Task instructions:
The required output is the exact run of lines below that opens at the line with "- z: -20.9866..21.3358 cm" and closes at the line with "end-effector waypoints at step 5".

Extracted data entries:

————

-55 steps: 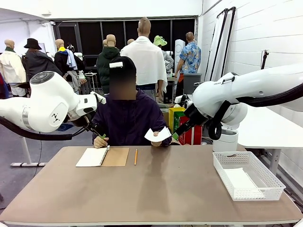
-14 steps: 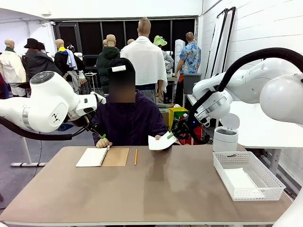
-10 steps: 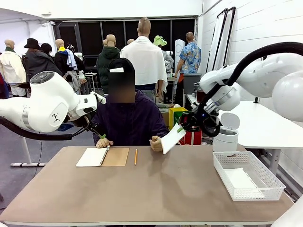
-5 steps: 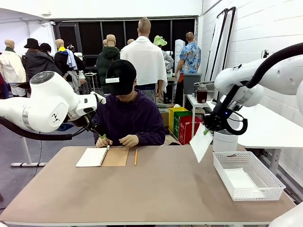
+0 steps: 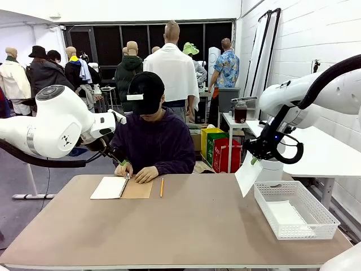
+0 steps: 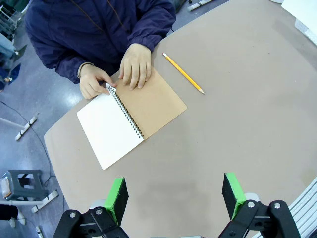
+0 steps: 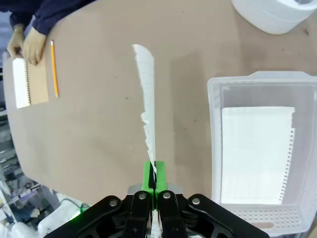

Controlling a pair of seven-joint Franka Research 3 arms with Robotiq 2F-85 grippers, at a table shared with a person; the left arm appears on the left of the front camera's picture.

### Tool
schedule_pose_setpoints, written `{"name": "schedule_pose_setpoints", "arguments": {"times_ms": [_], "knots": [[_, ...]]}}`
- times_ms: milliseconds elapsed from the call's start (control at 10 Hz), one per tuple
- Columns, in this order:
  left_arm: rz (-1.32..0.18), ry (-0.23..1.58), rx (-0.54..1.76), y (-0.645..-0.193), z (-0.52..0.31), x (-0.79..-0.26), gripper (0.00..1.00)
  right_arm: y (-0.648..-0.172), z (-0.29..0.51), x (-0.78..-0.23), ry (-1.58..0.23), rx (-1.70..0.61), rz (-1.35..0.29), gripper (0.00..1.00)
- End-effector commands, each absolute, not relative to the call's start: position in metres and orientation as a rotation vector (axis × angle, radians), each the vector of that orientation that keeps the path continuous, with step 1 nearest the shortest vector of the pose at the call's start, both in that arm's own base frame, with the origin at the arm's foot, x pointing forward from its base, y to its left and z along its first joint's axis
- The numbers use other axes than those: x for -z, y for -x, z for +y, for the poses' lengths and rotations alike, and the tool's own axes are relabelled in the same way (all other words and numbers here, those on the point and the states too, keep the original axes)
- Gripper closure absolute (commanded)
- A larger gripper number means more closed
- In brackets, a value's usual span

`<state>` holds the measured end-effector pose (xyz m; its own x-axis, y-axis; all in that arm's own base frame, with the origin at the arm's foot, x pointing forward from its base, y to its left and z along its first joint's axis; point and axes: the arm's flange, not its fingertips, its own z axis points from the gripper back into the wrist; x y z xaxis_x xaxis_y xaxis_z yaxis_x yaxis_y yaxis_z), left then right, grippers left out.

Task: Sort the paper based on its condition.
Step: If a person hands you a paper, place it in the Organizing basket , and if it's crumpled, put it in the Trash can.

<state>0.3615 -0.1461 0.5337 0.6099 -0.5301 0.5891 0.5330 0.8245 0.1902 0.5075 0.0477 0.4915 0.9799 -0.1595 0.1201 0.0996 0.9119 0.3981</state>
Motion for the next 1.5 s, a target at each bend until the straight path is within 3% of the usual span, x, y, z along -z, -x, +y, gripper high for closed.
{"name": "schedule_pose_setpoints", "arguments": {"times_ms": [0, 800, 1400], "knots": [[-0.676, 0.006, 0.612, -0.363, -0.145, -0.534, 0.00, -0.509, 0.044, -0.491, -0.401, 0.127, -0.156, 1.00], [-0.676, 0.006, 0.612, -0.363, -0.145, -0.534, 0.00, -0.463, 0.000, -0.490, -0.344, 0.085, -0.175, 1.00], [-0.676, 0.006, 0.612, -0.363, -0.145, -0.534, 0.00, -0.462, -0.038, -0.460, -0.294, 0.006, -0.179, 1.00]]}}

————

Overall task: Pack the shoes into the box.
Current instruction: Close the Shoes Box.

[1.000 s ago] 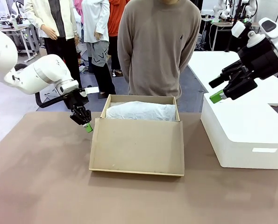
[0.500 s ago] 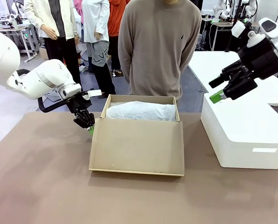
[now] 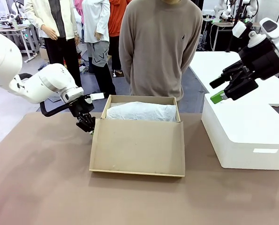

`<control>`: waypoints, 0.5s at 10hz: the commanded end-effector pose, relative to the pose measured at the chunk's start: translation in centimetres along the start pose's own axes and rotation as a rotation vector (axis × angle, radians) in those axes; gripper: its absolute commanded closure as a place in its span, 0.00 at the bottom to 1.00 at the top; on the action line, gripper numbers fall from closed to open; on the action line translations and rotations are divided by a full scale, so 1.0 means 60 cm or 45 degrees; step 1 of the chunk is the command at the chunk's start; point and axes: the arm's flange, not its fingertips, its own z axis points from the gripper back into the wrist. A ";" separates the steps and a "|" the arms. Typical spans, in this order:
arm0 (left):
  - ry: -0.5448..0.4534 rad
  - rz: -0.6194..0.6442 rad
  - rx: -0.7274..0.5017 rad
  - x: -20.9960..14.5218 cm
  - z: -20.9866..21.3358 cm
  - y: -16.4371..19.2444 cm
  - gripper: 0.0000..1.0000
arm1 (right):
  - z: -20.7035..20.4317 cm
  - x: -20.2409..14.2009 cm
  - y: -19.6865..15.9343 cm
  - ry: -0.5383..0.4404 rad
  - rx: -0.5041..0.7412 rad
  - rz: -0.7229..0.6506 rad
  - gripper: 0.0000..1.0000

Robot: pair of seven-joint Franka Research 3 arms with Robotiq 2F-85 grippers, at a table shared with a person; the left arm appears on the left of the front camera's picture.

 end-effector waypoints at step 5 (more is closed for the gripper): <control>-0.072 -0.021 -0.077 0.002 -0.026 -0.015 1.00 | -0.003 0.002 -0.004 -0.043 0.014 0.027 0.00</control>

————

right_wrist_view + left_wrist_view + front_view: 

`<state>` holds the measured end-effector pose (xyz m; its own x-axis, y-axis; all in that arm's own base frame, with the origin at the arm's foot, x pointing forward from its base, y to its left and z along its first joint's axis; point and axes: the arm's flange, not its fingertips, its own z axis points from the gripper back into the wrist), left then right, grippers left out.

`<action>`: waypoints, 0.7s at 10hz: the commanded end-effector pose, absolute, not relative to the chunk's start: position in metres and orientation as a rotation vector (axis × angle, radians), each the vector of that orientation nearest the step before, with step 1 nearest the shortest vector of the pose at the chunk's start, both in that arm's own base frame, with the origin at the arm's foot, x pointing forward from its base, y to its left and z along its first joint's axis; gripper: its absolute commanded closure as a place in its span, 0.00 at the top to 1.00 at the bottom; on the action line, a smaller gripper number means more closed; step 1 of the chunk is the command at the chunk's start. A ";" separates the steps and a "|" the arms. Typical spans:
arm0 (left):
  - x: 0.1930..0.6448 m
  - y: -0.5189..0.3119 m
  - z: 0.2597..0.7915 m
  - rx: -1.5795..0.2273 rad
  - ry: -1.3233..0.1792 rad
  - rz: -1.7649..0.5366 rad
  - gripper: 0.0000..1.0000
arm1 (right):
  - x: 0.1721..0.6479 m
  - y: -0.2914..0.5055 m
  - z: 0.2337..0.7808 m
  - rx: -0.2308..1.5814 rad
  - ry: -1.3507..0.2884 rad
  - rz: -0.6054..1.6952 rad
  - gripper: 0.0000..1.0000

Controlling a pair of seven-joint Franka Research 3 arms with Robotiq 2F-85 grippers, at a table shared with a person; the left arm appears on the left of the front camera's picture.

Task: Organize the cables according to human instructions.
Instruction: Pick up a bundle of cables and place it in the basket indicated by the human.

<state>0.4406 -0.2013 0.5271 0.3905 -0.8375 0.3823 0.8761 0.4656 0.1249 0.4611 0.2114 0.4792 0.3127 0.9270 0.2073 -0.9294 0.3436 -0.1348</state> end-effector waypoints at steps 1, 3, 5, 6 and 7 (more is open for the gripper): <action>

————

Solution:
  - z: -20.9866..21.3358 cm
  - y: -16.4371..19.2444 cm
  - gripper: 0.0000..1.0000
arm1 (right):
  - z: -20.7035..20.4317 cm
  - x: -20.2409..14.2009 cm
  - y: -19.6865..15.9343 cm
  - ry: -0.5383..0.4404 rad
  - rx: -0.5041..0.7412 rad
  - rz: -0.7229..0.6506 rad
  - gripper: 0.0000..1.0000

Robot: pair of seven-joint Franka Research 3 arms with Robotiq 2F-85 grippers, at a table shared with a person; the left arm appears on the left of the front camera's picture.

 end-effector waypoints at step 5 (more is closed for the gripper): <control>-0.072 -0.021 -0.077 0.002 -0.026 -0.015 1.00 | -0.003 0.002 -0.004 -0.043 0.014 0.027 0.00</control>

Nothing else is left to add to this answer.